―2点目の『資本主義卒業試験』は、単純に題名だけ見ると試験問題と答えが並んでいるのかなと思うのですが、どういう内容なのでしょうか。
柿内:僕がいままで作った中で一番の変な本になると思うんです。これは正解を出す本ではありません。
成長する、そして勝つ、売り上げを伸ばすことが至上の資本主義は、社会主義とか共産主義とかよりもマシかもしれないけれど、どうやら多くの人を幸せにするシステムではない、ということに最近やっとみんな気づいてきた。勝つか、降りるか。間にいる人が一番苦しむ仕組みで、どんなに働いても働いても幸せになれない。今、特に若い人が苦しみの渦中にいます。
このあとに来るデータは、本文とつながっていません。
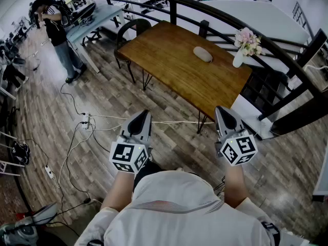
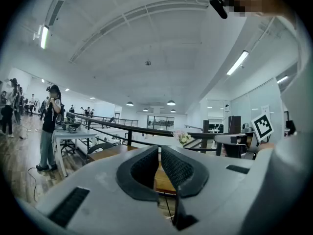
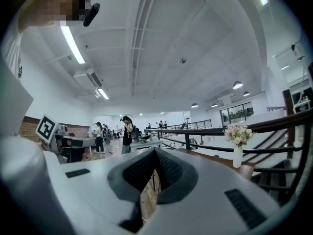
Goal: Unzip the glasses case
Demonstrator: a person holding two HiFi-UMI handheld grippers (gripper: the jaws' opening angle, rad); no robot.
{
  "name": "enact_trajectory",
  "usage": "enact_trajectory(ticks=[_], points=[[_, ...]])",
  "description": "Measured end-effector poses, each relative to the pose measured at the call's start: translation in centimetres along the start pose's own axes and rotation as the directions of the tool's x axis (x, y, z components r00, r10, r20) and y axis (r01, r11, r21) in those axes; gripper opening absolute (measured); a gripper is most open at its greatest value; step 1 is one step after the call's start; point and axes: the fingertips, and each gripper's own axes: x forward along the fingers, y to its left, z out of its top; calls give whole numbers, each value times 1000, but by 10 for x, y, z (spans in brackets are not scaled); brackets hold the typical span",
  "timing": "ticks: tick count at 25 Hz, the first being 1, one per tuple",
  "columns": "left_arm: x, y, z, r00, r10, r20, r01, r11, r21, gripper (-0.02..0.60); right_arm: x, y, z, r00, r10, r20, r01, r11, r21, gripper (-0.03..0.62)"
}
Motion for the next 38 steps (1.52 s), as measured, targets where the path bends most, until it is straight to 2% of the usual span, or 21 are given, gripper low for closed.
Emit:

勝てもせず、ドロップアウトもできず「社蓄」のように働かされる。生きづらいこの仕組みの中でどうにか生きていく。そのために「何を失ってはいけないか」を考える哲学の、小説マンガなのです。
―新書で小説でマンガ、なんですか?
柿内:はい。著者の山田玲司さんは漫画家なんです。光文社新書で一緒に『非属の才能』という本を作り、本屋大賞の「中2賞」を受賞しています。
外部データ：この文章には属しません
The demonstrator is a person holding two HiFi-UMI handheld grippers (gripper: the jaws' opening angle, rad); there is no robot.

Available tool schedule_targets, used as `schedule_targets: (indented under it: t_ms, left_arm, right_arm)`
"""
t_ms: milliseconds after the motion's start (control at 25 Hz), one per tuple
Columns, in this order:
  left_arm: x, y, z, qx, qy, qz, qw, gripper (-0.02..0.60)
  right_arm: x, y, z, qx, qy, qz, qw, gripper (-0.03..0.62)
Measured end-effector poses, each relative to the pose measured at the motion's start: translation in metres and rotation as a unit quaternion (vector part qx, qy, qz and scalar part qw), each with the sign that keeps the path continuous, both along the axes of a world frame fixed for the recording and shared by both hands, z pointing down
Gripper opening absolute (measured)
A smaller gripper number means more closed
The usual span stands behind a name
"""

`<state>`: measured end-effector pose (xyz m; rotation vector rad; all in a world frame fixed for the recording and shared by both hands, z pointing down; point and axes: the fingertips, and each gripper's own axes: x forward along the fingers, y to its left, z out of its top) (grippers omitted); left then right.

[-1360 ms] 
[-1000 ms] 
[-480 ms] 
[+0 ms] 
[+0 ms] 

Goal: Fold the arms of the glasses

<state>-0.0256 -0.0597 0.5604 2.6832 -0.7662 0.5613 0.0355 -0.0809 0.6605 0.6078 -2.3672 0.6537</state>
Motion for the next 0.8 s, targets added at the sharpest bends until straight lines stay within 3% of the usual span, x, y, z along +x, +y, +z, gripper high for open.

本屋大賞の「中2賞」とは、書店員によって選ばれた「多感な時期でありながら本から遠ざかっている中学2年生男子に、発行日やジャンルを問わず薦めたい本」(本屋大賞公式サイトより)のこと。
『非属の才能』はどう生きるかについて考える本で、今回も同じです。
冒頭の序章と、13章立ての各章の頭に3ページつづマンガが入っています。
資本主義的には、夢を持って、夢を叶えることが良いことだ、って決めつけられる。でも、この本の主人公は、「それはウソだ、むしろ、夢をかなえたことで苦しくなる社会だ」と気付き、資本主義卒業試験を受けるための旅に出るのです。ここまでマンガで描かれ、そしてページをめくると小説が始まります。
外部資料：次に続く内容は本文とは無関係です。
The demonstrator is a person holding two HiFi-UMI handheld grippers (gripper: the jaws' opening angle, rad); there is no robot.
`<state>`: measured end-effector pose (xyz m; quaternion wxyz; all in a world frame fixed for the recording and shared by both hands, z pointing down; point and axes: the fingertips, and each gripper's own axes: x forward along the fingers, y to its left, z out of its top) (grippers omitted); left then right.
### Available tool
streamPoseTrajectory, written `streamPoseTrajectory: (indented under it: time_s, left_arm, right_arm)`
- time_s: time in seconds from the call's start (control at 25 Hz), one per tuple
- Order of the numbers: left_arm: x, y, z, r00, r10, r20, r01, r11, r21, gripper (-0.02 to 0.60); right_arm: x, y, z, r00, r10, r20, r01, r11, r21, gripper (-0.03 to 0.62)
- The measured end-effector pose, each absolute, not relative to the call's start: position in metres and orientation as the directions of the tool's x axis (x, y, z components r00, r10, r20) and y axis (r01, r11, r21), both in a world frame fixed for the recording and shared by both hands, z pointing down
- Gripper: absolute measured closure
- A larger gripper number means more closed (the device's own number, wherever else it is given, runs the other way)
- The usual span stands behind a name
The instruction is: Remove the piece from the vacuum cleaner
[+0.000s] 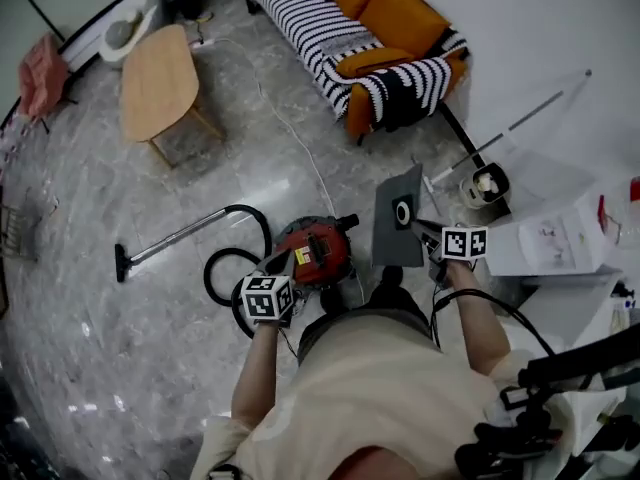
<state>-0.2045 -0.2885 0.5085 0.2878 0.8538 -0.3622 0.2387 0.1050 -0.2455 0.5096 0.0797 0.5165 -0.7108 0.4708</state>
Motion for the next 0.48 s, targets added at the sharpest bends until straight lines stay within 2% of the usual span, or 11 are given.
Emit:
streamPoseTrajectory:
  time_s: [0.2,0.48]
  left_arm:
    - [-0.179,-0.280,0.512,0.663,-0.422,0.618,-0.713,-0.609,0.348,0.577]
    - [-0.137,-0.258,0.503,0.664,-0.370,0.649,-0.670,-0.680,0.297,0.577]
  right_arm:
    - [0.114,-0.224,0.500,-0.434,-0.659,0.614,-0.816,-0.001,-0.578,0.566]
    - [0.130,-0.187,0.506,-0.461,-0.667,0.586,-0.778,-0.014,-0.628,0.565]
そのほかに、エコの国から亡命してきた人きたワーキングプア、エゴの国から亡命してきた人は売上至上主義の商社マンをはじめとする、日本の縮図と言えるような問題を抱えた登場人物が解放されていきます。読者はだれかしら、どこかしらにシンパシーを感じると思う。お金よりも大事なものがあって、その中で何を失ってはいけないか、という事をこの本で語り、ラストはベタですが、自分で考えてもらいます。